## What you have to do
Once the line holding "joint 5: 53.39" is found in the listing below, write it out and each later line exactly, up to and including the one holding "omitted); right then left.".

## Data extract
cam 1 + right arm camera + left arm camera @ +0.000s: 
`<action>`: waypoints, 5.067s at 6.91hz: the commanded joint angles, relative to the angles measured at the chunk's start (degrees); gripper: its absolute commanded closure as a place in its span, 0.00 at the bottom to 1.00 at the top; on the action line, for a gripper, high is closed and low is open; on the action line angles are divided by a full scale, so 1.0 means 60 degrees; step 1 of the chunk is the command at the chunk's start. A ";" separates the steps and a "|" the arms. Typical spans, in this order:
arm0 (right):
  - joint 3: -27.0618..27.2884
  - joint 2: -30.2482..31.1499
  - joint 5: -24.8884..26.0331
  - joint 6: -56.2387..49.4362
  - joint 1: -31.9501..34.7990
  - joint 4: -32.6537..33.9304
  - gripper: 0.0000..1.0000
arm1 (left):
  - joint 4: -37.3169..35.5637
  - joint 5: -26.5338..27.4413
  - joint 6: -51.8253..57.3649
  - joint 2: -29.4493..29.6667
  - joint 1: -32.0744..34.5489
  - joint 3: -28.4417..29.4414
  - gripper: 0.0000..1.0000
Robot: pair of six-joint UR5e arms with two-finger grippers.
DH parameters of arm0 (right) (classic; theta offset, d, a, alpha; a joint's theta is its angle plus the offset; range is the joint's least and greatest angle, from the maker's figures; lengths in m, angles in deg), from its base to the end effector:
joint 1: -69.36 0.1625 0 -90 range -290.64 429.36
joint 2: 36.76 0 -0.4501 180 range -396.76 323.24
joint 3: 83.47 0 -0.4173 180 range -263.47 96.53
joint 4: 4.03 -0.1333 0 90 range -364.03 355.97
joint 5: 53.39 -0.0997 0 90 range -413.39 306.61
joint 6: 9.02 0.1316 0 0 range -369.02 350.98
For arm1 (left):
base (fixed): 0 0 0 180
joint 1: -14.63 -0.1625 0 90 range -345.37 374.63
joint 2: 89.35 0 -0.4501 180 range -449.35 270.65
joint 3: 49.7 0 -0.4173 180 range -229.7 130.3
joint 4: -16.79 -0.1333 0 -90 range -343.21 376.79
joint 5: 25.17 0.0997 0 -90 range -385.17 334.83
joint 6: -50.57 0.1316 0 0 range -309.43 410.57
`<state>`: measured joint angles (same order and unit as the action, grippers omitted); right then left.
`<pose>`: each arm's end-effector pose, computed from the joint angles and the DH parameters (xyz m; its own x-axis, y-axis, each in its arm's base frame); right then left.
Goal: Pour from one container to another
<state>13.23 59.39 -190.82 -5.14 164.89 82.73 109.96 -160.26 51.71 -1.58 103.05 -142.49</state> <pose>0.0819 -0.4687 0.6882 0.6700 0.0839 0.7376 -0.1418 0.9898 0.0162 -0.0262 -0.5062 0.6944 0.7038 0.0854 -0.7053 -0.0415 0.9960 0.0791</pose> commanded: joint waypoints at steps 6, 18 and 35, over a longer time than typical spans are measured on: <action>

## Answer
joint 5: 53.39 -0.0997 0 90 range -413.39 306.61
joint 6: 9.02 0.1316 0 0 range -369.02 350.98
For arm1 (left):
base (fixed): 0 0 0 180
joint 1: -14.63 -0.1625 0 90 range -345.37 374.63
joint 2: 89.35 0 -0.4501 180 range -449.35 270.65
joint 3: 49.7 0 -0.4173 180 range -229.7 130.3
joint 4: -16.79 -0.1333 0 -90 range -343.21 376.79
joint 5: 25.17 0.0997 0 -90 range -385.17 334.83
joint 6: -50.57 0.1316 0 0 range -309.43 410.57
`<state>`: measured joint angles (same order and unit as the action, grippers omitted); right then left.

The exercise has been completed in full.